● TASK OBJECTIVE
From the listing below, copy only the lines running from the line that contains "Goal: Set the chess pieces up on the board" to the line that contains "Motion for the", both included.

● COLLECTED MATERIAL
=-=-=

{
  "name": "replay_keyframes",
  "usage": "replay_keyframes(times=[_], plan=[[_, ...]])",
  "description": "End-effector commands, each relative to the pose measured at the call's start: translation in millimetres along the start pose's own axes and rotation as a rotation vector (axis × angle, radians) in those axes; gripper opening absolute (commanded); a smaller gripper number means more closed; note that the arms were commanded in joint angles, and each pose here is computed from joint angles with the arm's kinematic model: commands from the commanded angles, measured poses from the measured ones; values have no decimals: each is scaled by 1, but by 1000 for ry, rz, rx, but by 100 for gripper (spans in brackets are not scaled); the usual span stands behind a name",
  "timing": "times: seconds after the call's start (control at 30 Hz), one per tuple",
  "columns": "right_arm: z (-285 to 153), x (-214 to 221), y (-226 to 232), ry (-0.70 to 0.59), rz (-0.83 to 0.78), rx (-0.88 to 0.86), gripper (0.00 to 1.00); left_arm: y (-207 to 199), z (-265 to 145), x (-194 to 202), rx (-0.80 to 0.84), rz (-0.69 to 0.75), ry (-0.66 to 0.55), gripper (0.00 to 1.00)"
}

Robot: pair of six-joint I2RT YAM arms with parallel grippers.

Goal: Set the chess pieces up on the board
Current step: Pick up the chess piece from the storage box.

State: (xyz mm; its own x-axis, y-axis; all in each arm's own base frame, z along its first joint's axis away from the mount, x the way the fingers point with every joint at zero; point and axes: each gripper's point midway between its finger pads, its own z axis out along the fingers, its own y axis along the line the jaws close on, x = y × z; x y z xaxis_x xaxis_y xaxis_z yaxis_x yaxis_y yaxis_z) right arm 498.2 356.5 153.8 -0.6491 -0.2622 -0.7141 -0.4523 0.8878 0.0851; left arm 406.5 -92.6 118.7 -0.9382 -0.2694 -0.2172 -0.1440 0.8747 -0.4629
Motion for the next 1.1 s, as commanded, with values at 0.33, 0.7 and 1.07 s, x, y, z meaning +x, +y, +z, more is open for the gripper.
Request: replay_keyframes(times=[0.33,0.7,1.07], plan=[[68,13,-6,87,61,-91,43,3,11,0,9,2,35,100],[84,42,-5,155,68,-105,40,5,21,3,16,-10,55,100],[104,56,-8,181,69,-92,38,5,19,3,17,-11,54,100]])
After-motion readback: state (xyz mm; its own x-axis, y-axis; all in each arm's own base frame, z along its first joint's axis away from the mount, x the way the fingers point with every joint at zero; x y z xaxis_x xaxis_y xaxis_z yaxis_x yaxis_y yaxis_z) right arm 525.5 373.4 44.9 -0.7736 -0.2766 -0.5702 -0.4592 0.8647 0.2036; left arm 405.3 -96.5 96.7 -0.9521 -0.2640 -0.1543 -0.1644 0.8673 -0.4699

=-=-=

● RESULT OF THE EXERCISE
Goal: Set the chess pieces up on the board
Current step: Pick up the chess piece from the storage box.

State: (xyz mm; its own x-axis, y-axis; all in each arm's own base frame, z along its first joint's axis away from the mount, x the way the fingers point with every joint at zero; point and axes: each gripper's point midway between its finger pads, its own z axis out along the fingers, its own y axis along the line the jaws close on, x = y × z; x y z xaxis_x xaxis_y xaxis_z yaxis_x yaxis_y yaxis_z) right arm 498.2 356.5 153.8 -0.6491 -0.2622 -0.7141 -0.4523 0.8878 0.0851; left arm 406.5 -92.6 118.7 -0.9382 -0.2694 -0.2172 -0.1440 0.8747 -0.4629
Motion for the next 1.1 s, as commanded, with values at 0.33, 0.7 and 1.07 s, x, y, z meaning +x, +y, +z, more is open for the gripper.

Thus the exercise is complete.